VIEWPOINT: Construction must show water responsibility
Water conservation is rapidly becoming one of the world's most pressing environmental issues. The UK has less available water per person than many other European countries, and for some of our regions it's becoming a scarce resource.
The construction industry is a big user of water and that is why we have a collective responsibility to reduce our water usage both on and off-site. It’s all part of being a responsible contractor.
Sustainability is always at the forefront of our minds and in 2008NG Bailey launched its Target 2012 sustainability campaign. This set out four main sustainability challenges for our company to achieve over four years, by the end of 2012.
One of those challenges was to reduce our water usage by 20% – a target that we smashed, reducing water consumption by 28%.
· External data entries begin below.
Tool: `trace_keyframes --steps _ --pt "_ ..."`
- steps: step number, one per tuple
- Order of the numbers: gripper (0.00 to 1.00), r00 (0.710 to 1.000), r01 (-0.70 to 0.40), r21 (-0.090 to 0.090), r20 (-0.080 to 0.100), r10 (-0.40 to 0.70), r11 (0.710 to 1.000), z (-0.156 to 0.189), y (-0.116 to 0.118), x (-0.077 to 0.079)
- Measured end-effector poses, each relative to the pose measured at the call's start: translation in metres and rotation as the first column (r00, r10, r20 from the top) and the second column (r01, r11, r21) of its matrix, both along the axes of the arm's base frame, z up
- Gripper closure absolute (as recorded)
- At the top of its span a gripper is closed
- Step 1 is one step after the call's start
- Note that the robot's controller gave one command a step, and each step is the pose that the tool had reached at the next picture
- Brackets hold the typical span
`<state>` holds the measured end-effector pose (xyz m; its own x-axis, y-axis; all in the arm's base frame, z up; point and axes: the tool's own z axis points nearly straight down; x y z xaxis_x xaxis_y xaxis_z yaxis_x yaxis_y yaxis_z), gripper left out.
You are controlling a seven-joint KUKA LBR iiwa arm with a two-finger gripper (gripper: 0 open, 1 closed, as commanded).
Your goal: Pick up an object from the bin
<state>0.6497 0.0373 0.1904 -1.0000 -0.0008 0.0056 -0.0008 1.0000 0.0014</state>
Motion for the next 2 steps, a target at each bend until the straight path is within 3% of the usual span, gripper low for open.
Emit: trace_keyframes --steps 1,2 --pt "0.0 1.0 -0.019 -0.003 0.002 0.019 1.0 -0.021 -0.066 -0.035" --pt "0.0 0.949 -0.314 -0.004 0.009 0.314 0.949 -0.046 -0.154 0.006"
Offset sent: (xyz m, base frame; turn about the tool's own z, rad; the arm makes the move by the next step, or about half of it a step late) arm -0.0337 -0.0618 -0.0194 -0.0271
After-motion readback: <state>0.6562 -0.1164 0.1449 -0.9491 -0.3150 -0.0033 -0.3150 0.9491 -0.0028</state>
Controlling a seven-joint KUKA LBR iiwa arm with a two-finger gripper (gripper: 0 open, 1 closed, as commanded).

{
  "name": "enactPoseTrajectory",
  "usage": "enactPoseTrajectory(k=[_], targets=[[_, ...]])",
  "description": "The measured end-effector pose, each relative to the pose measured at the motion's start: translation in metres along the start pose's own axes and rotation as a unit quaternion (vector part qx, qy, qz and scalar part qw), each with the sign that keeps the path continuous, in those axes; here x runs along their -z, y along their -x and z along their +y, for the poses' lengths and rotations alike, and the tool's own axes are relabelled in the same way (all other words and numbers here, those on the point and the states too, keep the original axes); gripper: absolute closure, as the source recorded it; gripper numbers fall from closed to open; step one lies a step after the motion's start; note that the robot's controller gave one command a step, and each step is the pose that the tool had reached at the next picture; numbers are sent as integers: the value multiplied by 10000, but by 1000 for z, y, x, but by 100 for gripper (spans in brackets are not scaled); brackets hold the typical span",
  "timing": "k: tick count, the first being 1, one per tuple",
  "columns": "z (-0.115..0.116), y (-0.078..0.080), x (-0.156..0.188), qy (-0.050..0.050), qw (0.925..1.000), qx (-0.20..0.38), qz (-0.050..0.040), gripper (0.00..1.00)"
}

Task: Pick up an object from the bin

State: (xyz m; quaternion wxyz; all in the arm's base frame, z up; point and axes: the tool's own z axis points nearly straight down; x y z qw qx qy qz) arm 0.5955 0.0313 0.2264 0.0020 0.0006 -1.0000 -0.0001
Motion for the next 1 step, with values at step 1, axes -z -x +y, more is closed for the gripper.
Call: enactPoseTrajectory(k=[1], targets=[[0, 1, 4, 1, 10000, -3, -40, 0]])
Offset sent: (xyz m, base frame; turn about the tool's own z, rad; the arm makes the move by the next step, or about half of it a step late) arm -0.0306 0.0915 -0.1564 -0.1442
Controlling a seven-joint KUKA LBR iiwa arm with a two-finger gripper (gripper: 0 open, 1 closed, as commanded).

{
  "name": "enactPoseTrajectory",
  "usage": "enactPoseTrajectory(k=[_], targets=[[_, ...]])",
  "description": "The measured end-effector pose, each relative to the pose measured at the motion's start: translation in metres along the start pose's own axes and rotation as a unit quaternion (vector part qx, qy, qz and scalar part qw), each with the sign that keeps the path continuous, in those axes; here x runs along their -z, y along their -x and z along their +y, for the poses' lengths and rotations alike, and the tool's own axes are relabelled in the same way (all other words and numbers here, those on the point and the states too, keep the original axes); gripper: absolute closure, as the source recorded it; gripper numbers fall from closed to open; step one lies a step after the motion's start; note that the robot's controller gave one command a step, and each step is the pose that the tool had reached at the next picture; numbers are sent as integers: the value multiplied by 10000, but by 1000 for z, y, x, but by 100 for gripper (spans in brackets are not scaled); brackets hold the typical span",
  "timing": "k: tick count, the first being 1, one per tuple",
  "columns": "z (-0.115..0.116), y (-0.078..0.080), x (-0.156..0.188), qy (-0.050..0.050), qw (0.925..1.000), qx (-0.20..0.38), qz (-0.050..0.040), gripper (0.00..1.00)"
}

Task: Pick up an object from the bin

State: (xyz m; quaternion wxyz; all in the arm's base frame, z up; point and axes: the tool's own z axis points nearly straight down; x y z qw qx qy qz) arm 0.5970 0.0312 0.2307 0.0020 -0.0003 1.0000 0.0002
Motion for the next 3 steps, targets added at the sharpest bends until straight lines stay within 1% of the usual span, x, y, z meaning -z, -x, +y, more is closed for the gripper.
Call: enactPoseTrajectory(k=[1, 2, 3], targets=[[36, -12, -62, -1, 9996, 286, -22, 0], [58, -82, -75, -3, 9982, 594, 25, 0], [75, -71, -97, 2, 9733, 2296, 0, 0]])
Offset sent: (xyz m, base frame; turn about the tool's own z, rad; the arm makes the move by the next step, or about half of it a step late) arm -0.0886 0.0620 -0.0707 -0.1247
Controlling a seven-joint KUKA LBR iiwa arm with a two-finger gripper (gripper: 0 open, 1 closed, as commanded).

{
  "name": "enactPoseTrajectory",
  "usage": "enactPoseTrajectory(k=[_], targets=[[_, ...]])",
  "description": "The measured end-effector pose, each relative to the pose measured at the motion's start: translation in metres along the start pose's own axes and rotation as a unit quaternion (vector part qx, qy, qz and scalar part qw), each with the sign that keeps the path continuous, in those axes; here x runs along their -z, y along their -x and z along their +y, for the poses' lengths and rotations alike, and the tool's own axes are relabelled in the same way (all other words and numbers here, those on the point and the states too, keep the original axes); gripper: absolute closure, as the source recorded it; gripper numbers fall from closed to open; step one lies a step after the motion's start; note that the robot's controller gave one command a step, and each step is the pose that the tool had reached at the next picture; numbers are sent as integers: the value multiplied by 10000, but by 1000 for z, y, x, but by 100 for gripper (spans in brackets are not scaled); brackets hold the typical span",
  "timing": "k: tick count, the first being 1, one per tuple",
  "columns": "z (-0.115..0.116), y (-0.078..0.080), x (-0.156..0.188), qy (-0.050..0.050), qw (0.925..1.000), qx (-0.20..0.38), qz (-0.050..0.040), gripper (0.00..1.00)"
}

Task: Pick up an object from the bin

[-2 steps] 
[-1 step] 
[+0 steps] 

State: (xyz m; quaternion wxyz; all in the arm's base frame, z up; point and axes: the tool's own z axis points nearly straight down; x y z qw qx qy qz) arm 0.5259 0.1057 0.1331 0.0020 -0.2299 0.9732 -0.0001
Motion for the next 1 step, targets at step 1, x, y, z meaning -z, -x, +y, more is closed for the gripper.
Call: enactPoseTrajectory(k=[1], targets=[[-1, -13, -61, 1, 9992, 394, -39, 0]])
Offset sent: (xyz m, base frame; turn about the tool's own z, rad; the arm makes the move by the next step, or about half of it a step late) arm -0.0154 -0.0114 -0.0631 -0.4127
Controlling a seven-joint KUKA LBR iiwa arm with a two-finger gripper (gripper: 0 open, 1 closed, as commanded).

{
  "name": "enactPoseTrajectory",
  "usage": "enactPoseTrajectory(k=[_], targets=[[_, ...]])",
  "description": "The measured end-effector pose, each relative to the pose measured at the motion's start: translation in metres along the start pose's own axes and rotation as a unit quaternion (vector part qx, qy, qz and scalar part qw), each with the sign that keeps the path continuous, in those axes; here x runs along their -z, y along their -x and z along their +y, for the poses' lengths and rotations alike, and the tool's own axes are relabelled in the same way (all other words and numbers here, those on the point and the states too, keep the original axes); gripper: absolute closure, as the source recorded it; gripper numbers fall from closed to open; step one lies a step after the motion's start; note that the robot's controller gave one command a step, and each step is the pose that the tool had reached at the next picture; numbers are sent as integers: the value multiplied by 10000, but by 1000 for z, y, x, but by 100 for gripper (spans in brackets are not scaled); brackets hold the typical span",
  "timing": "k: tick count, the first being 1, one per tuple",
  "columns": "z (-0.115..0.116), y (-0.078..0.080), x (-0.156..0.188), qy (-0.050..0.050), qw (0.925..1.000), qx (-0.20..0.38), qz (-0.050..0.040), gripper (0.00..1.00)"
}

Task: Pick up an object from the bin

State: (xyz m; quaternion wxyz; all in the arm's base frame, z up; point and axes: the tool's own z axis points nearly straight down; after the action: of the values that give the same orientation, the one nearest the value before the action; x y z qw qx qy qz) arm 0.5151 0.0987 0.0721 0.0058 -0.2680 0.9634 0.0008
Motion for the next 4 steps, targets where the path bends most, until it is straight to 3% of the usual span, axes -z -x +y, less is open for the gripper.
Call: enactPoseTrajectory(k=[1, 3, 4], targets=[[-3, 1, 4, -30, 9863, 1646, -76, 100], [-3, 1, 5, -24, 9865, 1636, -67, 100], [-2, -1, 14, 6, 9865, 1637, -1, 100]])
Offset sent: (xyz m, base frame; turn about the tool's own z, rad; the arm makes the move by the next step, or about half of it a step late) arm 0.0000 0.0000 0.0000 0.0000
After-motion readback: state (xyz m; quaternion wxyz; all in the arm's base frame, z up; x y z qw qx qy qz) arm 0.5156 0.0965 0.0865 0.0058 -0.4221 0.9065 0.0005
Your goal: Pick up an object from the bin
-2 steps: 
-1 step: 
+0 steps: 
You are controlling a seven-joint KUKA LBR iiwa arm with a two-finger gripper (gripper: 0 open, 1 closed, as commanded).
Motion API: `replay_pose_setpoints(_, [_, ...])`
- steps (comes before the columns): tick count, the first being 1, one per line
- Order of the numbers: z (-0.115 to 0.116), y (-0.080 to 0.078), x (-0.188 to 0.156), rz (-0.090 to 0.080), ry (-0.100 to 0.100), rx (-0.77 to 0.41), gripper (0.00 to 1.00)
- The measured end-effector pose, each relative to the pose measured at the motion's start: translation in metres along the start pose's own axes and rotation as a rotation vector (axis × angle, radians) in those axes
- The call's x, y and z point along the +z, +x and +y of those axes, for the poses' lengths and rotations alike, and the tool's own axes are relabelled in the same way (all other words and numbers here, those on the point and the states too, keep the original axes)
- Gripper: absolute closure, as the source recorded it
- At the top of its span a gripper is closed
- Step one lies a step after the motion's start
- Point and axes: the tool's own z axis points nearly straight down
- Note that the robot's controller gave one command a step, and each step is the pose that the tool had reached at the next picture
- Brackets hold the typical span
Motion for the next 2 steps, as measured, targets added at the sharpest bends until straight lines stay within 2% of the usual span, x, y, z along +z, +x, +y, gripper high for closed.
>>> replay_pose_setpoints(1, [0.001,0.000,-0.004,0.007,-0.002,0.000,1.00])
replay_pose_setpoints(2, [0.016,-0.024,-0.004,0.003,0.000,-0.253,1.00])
One factor that contributed to this reduction was the development of a product that could save millions of litres of commissioning water from being wasted on-site.
Throughout the construction of new buildings – or the renovation of existing ones – commissioning the heating and cooling system can utilise in excess of eight times the system volume, as the system is flushed to clean it and eliminate any existing impurities.
This fundamental element of the construction process represents the third largest user of water on construction sites nationwide.
As part of our ongoing efforts to reduce our environmental impact on the construction sites we work on, we engaged with our commissioning engineers and devised an innovative process that could all but eradicate commissioning wastewater.
Through a combination of pipeworks, which uses ‘press connection’ systems (therefore avoiding the need for soldering or welding) and an acceptable mains water quality, the water-saving inline filtration system enables the water used for cleaning pipework to be recovered, cleansed and reused in the flushing process.
In 2012, the team piloted the inline filter at one of our projects in south Yorkshire. This particular exercise saw 32,000l of water being pumped into the chilled beam units. A conventional commissioning exercise would have resulted in a total of 256,000l being used, and, ultimately, wasted.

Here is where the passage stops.